- **Your instructions**
The material beneath this line should be printed exactly, with its pictures omitted.

- **Material provided**
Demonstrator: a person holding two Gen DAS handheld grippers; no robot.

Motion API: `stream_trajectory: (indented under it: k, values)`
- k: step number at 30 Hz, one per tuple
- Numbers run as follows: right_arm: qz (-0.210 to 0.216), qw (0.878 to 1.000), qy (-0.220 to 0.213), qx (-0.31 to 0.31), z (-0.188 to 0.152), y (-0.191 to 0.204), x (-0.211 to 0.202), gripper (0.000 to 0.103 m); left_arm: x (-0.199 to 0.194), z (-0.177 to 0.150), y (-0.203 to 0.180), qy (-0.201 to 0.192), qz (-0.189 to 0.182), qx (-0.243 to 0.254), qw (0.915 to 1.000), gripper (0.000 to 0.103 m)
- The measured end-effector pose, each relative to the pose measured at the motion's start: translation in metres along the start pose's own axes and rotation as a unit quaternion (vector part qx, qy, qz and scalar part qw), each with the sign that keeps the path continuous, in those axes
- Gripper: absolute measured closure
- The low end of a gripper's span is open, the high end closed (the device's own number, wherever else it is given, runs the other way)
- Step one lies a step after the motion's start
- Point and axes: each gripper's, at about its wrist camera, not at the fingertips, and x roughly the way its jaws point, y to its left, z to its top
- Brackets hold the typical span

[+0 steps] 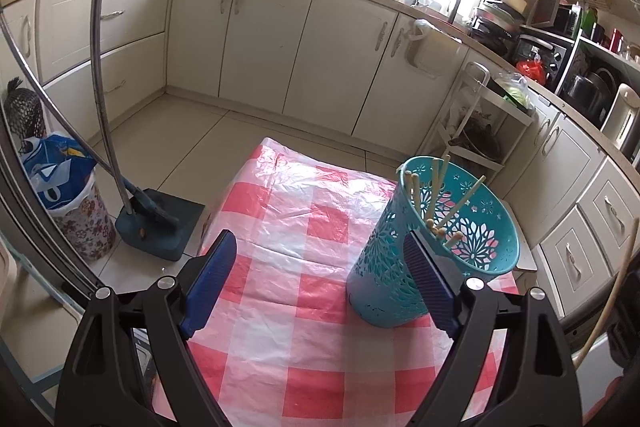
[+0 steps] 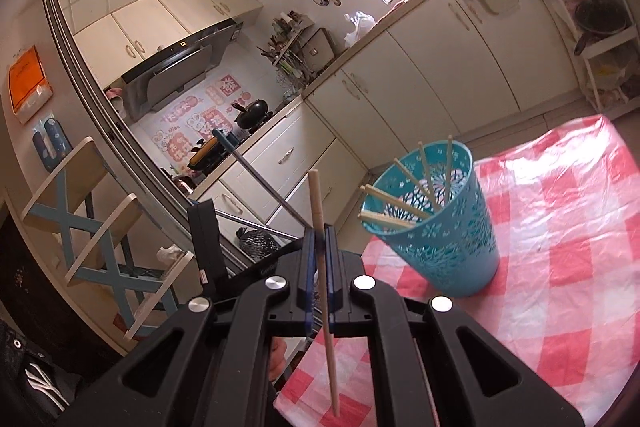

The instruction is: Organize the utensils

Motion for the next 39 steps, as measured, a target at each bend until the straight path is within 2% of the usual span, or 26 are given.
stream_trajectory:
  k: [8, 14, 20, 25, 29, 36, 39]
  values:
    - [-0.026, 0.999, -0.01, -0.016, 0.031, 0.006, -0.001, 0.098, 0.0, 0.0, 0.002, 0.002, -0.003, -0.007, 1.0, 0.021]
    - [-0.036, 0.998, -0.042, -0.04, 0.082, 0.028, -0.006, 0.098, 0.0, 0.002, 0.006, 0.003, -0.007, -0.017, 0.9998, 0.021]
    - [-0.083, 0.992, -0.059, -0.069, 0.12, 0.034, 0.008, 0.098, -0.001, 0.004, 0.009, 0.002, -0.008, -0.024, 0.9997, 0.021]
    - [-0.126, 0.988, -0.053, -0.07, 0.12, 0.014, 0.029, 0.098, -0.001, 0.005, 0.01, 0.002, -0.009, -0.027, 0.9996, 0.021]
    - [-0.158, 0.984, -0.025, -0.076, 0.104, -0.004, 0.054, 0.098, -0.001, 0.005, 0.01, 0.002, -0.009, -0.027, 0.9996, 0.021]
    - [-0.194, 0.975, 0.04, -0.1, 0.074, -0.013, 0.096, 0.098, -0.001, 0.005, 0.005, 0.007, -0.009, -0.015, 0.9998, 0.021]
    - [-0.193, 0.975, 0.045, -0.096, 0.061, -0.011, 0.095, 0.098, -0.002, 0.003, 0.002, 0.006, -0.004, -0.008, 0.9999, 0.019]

- **Task solution**
Demonstrator: a person holding two Gen DAS handheld grippers; no robot.

Motion API: `stream_trajectory: (indented under it: k, values)`
- k: step number at 30 Hz, one per tuple
- Numbers run as follows: right_arm: qz (-0.210 to 0.216), qw (0.878 to 1.000), qy (-0.220 to 0.213), qx (-0.31 to 0.31), z (-0.188 to 0.152), y (-0.191 to 0.204), x (-0.211 to 0.202), gripper (0.000 to 0.103 m); left_arm: x (-0.199 to 0.194), z (-0.177 to 0.150), y (-0.203 to 0.180), qy (-0.201 to 0.192), qz (-0.189 to 0.182), qx (-0.243 to 0.254), qw (0.915 to 1.000), gripper (0.000 to 0.103 m)
- The measured end-effector pose, each relative to the pose measured at the motion's start: translation in metres along the start pose's own axes and rotation as a unit quaternion (vector part qx, qy, qz and scalar part qw), each with the sign that keeps the path continuous, in those axes
- Gripper: absolute measured closure
- The low end of a gripper's span is open, the high end closed (the device's own number, wherever else it is given, runs the other way)
- Step one lies a step after the motion's start
- Point and axes: each gripper's, at about its wrist camera, not at the fingertips, and x roughly the way its jaws point, y to its left, z to its top
- Brackets hold the typical span

[+0 steps] 
[+0 steps] 

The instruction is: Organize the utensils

Motion for the next 39 steps, as measured, a target at each bend until the straight path is within 2% of the usual span, or 26 are given.
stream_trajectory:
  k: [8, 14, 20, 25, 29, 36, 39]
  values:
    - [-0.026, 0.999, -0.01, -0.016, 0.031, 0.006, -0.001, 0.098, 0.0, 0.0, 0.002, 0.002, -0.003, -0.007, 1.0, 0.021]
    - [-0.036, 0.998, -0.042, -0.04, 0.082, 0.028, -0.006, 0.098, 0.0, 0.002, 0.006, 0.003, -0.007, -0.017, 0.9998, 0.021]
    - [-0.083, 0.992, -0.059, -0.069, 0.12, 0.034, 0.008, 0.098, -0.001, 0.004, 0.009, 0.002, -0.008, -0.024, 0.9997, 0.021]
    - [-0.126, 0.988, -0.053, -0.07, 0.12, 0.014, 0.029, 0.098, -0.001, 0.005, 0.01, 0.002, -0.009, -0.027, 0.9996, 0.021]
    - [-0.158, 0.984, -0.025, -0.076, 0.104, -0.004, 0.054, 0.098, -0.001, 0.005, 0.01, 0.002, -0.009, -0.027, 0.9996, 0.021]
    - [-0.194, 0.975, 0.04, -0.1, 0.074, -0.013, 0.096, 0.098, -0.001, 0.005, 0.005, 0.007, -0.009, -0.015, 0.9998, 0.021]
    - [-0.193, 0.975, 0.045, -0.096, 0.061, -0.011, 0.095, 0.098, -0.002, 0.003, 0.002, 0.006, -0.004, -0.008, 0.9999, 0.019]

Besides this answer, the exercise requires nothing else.